WHY ARE THERE ONLY GOING TO BE THREE EPISODES? Tell me there will be a second season, and it will be longer.
Okay so first off, is it just me or is Holmes as flamingly gay as a tree full of fruit bats on fire? ...Actually I know it's not just me, everyone's noticed. Including the other characters in the show. And he comes half a hair's breadth away from actually saying it... so, either it's canon, or they're going to play it up and then pull a Snakes on a Plane on us, or they're going to play it up and leave it unresolved. Either way, HIGH FIVE, MOFFAT. (And I suppose Gatiss should get some credit... if only because he did a fab Mycroft.)

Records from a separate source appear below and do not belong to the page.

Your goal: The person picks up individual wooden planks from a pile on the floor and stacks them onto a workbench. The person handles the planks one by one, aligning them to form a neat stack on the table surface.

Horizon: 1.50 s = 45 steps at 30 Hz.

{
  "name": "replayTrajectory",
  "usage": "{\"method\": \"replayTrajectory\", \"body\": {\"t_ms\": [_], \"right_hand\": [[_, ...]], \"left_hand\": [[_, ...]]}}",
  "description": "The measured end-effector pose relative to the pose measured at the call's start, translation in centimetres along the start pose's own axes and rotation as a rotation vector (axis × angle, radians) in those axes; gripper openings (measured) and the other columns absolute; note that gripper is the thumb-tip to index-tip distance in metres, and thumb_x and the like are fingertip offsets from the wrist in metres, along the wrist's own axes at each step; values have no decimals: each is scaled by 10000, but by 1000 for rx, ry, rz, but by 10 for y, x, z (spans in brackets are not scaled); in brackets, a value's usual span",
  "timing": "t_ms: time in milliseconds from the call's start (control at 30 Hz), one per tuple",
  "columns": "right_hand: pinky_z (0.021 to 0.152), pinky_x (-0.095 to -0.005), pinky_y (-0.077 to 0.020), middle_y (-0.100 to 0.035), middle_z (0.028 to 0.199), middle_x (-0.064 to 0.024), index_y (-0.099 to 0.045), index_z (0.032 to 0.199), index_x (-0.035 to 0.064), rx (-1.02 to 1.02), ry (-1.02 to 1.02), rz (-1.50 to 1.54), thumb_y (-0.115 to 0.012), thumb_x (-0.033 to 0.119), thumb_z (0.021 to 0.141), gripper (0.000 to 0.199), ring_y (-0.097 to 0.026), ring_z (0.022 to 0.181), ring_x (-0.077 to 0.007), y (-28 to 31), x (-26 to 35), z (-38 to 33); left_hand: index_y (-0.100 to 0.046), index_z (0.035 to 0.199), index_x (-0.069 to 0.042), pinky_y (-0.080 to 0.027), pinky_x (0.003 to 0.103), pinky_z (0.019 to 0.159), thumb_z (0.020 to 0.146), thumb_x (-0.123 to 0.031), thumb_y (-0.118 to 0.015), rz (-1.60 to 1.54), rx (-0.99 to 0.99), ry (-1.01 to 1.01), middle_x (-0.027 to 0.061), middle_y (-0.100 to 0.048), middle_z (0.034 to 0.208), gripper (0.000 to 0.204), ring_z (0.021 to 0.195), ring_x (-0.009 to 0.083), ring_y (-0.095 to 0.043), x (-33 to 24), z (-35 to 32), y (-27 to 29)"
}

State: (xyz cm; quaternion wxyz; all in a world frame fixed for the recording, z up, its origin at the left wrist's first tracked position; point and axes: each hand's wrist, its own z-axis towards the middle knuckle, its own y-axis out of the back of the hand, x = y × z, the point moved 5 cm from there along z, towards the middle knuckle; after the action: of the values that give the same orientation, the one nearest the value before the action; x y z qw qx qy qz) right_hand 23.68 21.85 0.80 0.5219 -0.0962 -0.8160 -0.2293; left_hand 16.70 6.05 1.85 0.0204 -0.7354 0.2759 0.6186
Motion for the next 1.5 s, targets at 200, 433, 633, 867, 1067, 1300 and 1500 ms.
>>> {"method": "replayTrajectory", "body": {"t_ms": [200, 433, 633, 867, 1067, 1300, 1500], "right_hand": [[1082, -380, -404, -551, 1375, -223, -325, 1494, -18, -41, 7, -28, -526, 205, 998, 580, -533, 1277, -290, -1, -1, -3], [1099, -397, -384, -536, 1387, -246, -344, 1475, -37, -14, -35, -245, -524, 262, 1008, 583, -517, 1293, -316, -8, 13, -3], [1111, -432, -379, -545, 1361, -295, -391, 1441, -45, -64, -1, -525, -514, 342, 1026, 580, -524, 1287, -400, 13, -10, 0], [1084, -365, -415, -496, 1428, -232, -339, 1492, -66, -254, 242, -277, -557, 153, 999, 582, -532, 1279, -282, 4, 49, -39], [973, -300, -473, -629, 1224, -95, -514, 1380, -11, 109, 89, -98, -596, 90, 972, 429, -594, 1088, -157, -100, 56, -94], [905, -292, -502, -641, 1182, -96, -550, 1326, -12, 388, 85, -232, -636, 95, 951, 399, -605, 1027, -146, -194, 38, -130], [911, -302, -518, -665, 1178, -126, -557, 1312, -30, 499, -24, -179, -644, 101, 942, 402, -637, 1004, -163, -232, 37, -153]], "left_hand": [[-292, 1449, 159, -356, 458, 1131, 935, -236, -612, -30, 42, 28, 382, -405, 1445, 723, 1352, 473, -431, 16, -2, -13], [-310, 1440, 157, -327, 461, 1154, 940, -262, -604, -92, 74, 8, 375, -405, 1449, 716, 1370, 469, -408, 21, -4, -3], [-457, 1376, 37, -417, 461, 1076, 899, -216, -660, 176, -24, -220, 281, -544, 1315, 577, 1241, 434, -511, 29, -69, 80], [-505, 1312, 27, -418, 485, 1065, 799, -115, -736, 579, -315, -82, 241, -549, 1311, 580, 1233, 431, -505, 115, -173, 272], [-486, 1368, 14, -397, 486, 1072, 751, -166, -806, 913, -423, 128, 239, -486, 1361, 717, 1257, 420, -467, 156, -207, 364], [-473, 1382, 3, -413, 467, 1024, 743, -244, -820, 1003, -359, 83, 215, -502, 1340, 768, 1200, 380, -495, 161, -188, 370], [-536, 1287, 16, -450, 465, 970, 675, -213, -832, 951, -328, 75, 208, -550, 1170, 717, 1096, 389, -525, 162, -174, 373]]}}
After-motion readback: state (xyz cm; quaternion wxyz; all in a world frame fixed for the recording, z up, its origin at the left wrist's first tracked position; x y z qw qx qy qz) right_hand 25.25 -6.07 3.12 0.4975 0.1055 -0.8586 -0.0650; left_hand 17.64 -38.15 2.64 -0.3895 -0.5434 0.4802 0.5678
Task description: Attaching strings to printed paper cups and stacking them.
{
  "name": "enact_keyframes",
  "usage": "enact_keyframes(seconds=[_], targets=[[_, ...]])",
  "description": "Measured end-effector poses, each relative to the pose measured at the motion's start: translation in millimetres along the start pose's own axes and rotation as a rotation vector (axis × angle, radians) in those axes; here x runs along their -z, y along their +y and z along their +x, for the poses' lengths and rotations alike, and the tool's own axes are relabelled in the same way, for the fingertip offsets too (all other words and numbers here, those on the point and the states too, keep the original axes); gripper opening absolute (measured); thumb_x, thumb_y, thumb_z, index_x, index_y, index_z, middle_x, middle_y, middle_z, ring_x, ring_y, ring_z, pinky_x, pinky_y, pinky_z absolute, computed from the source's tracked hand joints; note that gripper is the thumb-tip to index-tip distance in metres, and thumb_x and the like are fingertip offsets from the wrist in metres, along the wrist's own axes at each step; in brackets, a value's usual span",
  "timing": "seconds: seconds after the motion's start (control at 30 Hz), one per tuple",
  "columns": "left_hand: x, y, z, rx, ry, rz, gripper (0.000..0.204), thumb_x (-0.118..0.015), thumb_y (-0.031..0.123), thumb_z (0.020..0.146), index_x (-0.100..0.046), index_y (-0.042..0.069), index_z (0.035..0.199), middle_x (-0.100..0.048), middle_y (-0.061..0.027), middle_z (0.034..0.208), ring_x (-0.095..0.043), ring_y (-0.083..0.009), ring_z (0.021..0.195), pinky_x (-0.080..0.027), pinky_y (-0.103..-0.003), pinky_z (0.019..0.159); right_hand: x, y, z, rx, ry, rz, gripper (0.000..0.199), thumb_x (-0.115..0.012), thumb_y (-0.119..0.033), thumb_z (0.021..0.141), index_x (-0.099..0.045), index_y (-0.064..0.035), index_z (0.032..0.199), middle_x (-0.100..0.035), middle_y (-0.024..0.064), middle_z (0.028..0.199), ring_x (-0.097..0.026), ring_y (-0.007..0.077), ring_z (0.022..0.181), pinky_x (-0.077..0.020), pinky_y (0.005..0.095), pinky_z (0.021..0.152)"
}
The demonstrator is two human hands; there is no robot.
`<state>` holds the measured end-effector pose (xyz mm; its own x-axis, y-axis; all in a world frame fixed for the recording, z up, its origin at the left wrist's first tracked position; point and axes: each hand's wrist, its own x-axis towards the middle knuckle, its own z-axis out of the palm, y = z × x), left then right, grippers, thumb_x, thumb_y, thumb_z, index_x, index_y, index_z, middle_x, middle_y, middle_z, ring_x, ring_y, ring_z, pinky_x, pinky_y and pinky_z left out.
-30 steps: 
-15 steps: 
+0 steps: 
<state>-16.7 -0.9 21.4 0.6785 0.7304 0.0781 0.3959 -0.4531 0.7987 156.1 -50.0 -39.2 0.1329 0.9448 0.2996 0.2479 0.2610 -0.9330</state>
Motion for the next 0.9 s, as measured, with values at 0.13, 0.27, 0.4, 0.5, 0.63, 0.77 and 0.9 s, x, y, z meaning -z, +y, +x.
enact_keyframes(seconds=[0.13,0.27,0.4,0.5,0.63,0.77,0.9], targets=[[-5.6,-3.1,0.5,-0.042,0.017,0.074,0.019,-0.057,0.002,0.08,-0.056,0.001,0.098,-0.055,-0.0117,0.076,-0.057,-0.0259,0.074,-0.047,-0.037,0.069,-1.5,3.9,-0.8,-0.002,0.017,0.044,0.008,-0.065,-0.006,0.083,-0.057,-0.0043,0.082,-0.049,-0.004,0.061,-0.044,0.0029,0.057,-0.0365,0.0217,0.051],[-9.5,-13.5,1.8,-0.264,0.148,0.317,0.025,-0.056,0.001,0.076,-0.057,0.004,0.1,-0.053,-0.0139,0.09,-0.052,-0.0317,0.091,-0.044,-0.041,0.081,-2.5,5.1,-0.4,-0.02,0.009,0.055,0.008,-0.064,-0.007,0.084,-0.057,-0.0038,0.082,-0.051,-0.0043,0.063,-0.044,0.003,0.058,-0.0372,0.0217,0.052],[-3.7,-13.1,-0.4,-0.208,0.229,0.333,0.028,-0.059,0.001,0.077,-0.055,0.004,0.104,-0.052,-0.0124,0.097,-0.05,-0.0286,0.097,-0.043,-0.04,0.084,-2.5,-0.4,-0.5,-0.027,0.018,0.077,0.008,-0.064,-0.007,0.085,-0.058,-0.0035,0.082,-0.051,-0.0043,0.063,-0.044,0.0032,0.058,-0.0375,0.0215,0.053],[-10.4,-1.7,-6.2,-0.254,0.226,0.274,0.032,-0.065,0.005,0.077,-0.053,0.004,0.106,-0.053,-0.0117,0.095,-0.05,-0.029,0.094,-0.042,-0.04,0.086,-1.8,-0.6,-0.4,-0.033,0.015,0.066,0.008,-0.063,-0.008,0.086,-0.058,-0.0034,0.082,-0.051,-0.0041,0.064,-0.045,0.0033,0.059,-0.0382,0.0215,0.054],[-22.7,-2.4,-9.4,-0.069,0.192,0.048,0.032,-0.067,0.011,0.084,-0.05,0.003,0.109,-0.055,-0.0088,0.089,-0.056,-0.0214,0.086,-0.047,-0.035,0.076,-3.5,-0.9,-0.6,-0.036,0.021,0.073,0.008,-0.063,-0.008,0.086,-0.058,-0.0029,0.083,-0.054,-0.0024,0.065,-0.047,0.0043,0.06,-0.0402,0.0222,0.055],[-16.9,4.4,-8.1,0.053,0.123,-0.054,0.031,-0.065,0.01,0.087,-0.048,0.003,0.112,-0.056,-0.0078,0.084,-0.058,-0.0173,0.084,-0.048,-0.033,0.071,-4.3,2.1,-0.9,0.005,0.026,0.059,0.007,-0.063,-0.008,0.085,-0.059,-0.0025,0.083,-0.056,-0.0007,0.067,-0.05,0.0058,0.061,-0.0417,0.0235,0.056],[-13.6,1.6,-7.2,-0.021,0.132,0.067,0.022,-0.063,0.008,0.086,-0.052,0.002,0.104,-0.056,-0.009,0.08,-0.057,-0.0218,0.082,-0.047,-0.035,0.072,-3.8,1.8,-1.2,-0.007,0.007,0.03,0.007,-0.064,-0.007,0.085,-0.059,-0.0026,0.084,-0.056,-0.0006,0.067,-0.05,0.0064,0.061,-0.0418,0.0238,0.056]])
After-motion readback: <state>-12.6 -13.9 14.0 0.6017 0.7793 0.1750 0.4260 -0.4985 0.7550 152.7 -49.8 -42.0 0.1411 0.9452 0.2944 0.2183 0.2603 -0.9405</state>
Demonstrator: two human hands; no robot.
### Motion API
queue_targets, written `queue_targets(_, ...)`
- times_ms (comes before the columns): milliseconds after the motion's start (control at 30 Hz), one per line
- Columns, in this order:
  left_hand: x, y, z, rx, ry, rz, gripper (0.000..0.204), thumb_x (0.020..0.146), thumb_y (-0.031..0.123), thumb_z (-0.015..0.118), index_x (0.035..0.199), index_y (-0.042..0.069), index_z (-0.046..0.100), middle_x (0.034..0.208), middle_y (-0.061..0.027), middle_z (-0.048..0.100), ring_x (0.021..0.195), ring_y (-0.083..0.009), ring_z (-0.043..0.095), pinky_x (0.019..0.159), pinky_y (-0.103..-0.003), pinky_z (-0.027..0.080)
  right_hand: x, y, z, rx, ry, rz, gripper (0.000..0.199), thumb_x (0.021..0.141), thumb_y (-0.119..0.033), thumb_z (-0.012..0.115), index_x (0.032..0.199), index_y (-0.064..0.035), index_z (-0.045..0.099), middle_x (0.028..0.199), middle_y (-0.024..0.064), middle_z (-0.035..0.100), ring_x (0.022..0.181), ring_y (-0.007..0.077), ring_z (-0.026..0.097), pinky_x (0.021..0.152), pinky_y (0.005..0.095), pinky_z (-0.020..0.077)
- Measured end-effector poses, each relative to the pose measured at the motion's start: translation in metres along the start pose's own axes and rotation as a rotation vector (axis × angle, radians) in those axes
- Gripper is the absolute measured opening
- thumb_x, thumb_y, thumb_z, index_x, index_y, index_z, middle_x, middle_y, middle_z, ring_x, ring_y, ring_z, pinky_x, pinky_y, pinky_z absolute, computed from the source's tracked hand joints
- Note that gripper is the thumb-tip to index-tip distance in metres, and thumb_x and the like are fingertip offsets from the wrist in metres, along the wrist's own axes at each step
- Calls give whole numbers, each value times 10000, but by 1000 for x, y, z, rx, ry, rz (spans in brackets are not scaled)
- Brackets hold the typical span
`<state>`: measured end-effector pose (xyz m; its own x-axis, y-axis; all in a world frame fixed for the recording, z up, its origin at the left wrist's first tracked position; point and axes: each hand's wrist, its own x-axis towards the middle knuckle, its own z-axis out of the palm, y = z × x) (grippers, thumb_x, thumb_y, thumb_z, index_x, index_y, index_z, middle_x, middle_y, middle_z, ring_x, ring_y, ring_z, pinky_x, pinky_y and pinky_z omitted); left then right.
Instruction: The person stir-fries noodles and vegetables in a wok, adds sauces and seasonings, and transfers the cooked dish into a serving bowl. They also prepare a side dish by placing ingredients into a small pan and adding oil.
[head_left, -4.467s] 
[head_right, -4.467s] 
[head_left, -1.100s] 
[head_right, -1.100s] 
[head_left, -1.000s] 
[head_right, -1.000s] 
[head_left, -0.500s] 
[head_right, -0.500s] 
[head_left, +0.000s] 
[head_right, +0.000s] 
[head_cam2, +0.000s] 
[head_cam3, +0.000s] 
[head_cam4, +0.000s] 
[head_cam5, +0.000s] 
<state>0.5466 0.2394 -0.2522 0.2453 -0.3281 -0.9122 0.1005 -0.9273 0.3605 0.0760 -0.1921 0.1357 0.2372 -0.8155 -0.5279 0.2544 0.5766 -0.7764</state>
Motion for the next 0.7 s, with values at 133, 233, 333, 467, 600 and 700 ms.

Secondly, is it just me or is Sherlock Holmes the Doctor's long-lost, human, sociopathic twin? He kept having Doctor moments! Like, first off, obviously, there's the whole, "Danger and intrigue and grisly mysteries, yay, let's go run around a lot with my companion!" thing. And he likes to insult species when he's cross. "Tiny little human brains, how do you get around in those things?! SHUT UP STOP TALKING I'M THINKING." And then bursting in on that innocent cab passenger and being all, "We're doing a special on television faults in this area. ALSO CRIMES." And I couldn't help pointing out to Holmes when he FINALLY, very SLOWLY figured out that the killer was a cabbie that there was obviously a low-level perception filter or maybe he's just THICK. ...That was the only part that was a bit of a letdown. Did anyone not know it was a cabbie by at least the restaurant scene? And know that it was the cabbie Mrs. Hudson kept trying to tell him about? ...I guess everyone has brain farts, but... but but but this is Sherlock Holmes! I want my Holmes to be smarter than me! ALL THE TIME!
Finally, I'd like to clear something up for all of you, in case you weren't sure... both pills were the Bad Pill, obviously. The cabbie spent the last few years building up an immunity to iocane powder. Trufax.
Those of you in the spoiler handicap zone, see it, ohmigod see it, see it right now, see it, ohmigod.